• **Provided material**
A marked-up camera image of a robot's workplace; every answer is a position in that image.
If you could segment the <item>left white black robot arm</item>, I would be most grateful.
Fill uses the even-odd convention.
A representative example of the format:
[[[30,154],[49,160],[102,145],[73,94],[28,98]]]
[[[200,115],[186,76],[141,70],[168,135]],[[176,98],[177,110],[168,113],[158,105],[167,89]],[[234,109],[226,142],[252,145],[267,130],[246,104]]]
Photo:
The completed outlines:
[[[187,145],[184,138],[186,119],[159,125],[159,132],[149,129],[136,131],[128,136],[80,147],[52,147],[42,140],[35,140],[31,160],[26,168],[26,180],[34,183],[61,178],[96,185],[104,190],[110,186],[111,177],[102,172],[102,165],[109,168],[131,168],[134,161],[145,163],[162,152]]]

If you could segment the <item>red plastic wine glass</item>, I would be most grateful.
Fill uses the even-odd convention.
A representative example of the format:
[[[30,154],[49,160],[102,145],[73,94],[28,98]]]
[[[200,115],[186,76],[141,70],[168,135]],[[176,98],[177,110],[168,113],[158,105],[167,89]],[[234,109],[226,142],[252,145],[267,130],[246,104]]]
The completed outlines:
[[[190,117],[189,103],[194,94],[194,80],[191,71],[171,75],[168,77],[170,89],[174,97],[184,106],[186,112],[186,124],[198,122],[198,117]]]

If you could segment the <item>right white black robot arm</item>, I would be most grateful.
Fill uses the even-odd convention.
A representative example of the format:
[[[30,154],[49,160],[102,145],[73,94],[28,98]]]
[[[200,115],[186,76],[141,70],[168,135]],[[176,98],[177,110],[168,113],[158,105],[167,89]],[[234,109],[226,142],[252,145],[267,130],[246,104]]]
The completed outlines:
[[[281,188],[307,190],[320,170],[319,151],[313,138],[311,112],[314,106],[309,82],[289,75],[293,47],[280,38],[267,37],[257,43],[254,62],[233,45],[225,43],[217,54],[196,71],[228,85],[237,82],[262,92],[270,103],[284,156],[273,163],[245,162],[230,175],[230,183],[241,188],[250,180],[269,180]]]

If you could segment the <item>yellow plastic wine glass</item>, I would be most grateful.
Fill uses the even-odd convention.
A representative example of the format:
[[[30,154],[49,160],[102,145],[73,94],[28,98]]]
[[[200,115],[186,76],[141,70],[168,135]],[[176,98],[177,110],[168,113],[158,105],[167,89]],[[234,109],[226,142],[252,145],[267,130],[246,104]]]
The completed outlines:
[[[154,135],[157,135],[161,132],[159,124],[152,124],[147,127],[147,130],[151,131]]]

...

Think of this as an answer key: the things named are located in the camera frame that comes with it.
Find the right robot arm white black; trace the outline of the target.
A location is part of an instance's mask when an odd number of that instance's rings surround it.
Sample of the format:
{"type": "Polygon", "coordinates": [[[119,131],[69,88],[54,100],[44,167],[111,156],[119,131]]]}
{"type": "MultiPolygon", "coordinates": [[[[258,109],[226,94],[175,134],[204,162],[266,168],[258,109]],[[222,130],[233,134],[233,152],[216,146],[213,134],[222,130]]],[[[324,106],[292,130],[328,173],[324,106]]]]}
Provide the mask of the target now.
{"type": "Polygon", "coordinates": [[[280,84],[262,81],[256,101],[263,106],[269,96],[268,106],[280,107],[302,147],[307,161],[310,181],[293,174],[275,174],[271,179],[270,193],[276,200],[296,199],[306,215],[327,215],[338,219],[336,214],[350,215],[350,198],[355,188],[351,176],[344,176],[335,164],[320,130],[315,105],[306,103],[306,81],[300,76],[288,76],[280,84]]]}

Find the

• **Instructions to follow**
Whenever the word "black" turns up in a line of the listing above, copy the line.

• **Solved problem**
If you could segment the <item>left white black robot arm</item>, I would be most grateful.
If you could segment the <item>right white black robot arm</item>, I would be most grateful.
Find the right robot arm white black; trace the outline of the target.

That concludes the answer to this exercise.